Quel impact aura l’adoption de l’amendement à l’article 2503 du Code civil du Québec, qui modulera l’obligation des assureurs de défendre et d’assumer les frais de défense en sus des limites de garantie en matière de responsabilité civile ?

Tel qu’anticipé, l’article amendé ne devrait rien changer aux obligations des assureurs à l’égard des particuliers et des PME. Selon nos sources, l’ajout du dernier alinéa à l’article 2503 C.c.Q. et le règlement à intervenir viseraient avant tout les grandes entreprises, qui, depuis plusieurs mois, étaient obligées de débourser de fortes sommes pour maintenir leur couverture d’assurance de responsabilité civile, faisant même en sorte que certaines envisageaient de déménager leur siège social hors du Québec.

L’ajout à l’article 2503 C.c.Q se lit d’ailleurs ainsi :

Le gouvernement peut toutefois, par règlement, déterminer des catégories de contrats d’assurance qui peuvent déroger à ces règles et à celle prévue à l’article 2500, de même que des catégories d’assurés qui peuvent être visés par de tels contrats. Il peut également prévoir toute norme applicable à ces contrats.

Me Nathalie Durocher, avocate-entrepreneure chez Delegatus, spécialisée en droit des assurances, se questionne sur ce que prévoira le règlement que le gouvernement du Québec adoptera dans les cas spécifiques de dérogations à l’article 2503 C.c.Q., a-t-elle confié en entrevue au Portail de l’assurance.

Elle rappelle que, par cette dérogation, le gouvernement permettra d’exclure les frais de défense de la couverture ou de les inclure à l’intérieur du montant d’assurance, seulement pour les contrats d’assurance et les catégories d’assurés visés par le règlement à intervenir.

Selon Me Durocher, dans les cas spécifiques de dérogations, le règlement pourrait prévoir :

  1. Que le contrat d’assurance visé n’aura pas à couvrir les frais de justice ;
  2. Que la couverture d’assurance pourrait inclure, dans le montant d’assurance, les frais de défense et non en sus des montants d’assurance (comme le prévoit actuellement le deuxième alinéa de l’article 2503 C.c.Q.) ;
  3. Le libre choix de l’avocat et le contrôle de sa défense par l’assuré.

Ce dernier élément pourrait amener quelques conséquences dans le marché de l’assurance au Québec, dit Me Durocher. Jusqu’à maintenant, l’assureur avait le contrôle de la défense de l’assuré. Or, dans sa nouvelle mouture, l’article 2503 C.c.Q.  et le règlement à intervenir pourraient venir changer cet état de fait pour les grandes entreprises et les compagnies publiques, dit-elle.
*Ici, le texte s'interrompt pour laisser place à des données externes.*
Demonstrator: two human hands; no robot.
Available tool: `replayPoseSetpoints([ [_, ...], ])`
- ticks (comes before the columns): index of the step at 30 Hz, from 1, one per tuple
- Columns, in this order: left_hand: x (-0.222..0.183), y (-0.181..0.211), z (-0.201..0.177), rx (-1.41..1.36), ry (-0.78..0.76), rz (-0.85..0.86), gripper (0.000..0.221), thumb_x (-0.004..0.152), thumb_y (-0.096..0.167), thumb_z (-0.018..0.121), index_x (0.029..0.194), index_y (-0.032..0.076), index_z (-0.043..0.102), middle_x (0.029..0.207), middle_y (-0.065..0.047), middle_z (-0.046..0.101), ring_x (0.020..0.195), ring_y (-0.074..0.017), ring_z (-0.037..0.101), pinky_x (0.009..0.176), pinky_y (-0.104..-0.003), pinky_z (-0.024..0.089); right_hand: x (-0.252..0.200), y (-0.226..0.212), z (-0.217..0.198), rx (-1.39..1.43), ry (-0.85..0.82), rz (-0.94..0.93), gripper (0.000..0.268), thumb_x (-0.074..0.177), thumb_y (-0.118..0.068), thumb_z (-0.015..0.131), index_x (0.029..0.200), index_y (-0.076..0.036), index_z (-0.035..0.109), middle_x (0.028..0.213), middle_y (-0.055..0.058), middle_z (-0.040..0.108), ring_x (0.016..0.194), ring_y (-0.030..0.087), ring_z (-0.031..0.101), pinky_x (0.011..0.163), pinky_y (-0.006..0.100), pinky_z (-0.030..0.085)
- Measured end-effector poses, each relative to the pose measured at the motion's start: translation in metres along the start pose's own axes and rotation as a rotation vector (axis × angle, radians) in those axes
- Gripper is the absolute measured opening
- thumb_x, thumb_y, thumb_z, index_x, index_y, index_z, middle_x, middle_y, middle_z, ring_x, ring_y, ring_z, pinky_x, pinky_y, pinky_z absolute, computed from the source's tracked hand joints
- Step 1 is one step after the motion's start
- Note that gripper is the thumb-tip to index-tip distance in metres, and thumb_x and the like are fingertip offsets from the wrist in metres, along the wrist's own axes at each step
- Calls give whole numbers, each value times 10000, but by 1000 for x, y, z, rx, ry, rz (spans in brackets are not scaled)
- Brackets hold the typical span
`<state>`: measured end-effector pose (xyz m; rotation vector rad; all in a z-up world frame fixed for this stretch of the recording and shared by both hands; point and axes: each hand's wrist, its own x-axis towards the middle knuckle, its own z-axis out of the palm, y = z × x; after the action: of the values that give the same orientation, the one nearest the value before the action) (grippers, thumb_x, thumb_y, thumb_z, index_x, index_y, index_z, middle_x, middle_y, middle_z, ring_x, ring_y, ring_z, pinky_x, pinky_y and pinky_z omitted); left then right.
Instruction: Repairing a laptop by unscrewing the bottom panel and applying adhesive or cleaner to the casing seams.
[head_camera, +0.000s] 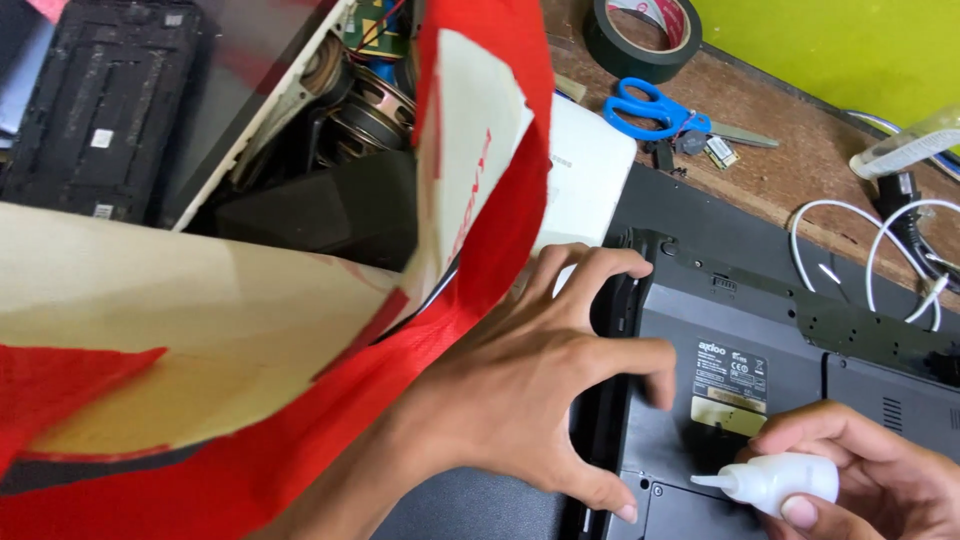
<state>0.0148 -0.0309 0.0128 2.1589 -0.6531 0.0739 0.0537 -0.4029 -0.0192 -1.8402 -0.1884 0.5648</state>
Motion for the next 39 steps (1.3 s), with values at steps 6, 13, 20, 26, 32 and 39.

Est-ce que cela pourrait même mener à la création de nouveaux produits d’assurance ou des changements importants à certains produits actuellement sur le marché ? Il est trop tôt pour le dire, dit Me Durocher, mais la question se pose, fait-elle valoir. Tout dépendra de la manière dont le règlement qui en découlera sera libellé, ajoute-t-elle.

« Ce n’est pas quelque chose qui entrera en vigueur demain matin. Les assureurs devront modifier leurs polices et leurs grilles tarifaires pour les produits visés. Puis les courtiers devront informer leurs clients de la chose. À ce jour, le projet de règlement en lien avec la modification législative n’a pas encore été publié. Nous surveillons attentivement les développements concernant le projet de règlement qui précisera les dérogations permises. Compte tenu de l’importance de ce changement législatif, le projet de règlement fera probablement l’objet d’une consultation publique », anticipe Me Durocher.

Accueil positif du BAC

Au Bureau d’assurance du Canada (BAC), on dit accueillir positivement l’adoption du nouvel article 2503 du Code civil du Québec. « Il permettra à certains types d’entreprises une plus grande liberté contractuelle en ce qui concerne leur police d’assurance », a commenté son directeur des communications et des affaires publiques Pierre Babinsky.

Ce dernier confirme toutefois que son organisation aura à l’œil le règlement que le ministère des Finances du Québec présentera pour bonifier son cadre. « Le BAC poursuit son travail dans ce dossier afin d’assurer que le règlement à venir, qui précisera les catégories d’entreprises visées, corresponde aux attentes des assureurs et des assurés », dit M. Babinsky.

Note de la rédaction : la version originale de cet article a été modifiée pour en préciser certains éléments.